- _PROBLEM TO WORK ON_:
Below this line is a listing that includes pictures. Copy exactly, and only, the lines from the one containing "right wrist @" through the one containing "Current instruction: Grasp"; the pictures do not go in the copy.

-- SOURCE MATERIAL follows --

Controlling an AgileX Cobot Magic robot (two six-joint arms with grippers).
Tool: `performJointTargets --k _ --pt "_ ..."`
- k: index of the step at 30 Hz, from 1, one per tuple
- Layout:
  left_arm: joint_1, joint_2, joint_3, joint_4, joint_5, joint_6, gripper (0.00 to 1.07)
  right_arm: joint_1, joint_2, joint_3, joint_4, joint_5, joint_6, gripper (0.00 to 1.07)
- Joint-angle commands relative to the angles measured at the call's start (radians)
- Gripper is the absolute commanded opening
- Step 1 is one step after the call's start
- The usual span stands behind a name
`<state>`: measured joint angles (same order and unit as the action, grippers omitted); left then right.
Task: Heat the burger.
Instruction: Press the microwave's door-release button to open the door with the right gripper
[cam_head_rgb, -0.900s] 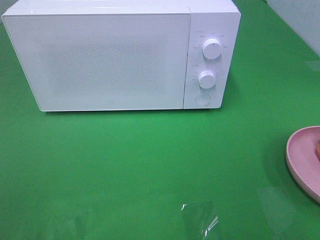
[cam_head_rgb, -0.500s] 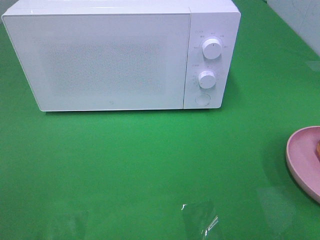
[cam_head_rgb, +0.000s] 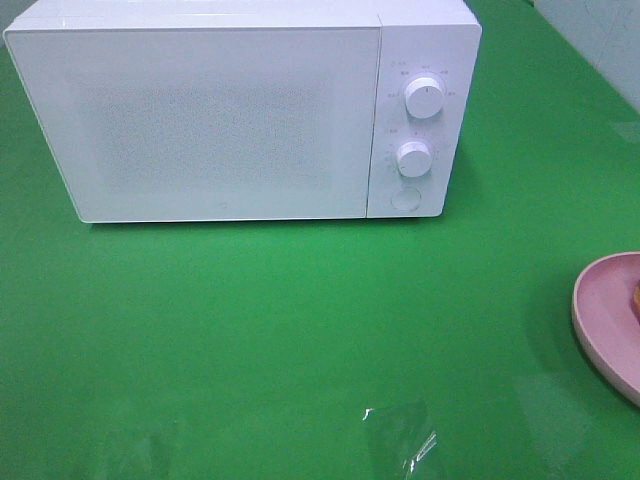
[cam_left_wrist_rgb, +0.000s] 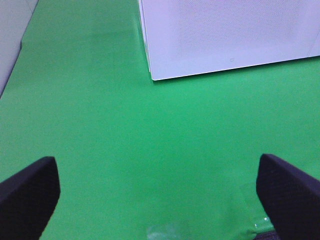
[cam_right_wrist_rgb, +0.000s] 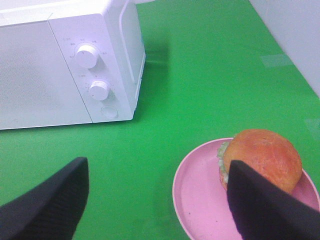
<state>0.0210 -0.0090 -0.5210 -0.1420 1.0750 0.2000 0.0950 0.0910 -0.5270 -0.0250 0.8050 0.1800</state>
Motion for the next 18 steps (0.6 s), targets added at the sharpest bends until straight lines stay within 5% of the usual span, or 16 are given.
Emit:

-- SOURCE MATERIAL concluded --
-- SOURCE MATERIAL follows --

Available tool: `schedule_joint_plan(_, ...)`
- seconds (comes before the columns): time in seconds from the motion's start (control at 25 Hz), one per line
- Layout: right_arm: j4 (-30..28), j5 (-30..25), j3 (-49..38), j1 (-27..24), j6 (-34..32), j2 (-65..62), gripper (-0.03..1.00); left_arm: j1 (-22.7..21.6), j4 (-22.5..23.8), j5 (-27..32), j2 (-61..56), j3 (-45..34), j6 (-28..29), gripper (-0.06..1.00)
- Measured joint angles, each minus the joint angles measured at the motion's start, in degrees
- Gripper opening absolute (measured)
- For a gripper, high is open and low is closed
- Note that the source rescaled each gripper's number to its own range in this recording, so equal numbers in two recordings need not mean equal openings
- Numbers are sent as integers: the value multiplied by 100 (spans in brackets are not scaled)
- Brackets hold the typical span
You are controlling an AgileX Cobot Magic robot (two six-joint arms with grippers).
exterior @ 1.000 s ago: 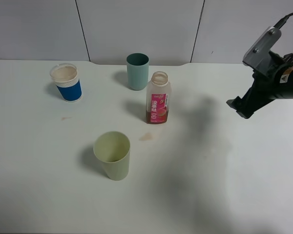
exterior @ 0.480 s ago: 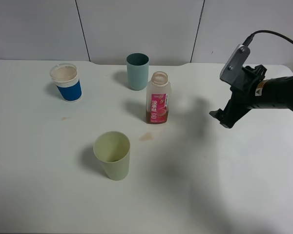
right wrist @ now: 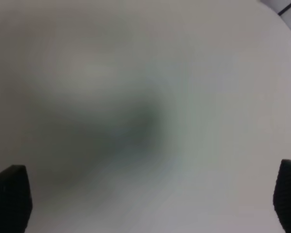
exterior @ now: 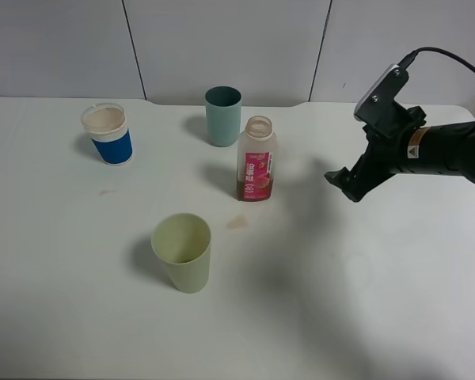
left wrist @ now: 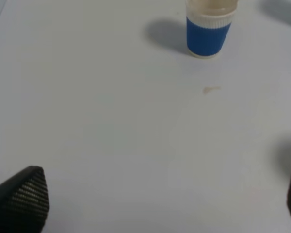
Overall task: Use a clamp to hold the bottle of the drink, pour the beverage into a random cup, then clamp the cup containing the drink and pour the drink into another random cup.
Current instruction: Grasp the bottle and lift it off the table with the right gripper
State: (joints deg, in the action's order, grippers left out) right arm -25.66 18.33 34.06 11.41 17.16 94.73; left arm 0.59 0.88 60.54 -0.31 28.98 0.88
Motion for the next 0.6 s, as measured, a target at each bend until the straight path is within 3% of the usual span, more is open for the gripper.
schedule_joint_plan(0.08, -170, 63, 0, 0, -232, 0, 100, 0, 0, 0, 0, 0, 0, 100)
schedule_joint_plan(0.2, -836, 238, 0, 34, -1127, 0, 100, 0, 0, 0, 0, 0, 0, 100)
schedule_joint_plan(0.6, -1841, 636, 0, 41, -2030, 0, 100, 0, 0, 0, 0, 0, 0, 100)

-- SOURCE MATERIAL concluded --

- _EXERCISE RESULT_:
right wrist @ now: 
exterior @ now: 
left wrist @ now: 
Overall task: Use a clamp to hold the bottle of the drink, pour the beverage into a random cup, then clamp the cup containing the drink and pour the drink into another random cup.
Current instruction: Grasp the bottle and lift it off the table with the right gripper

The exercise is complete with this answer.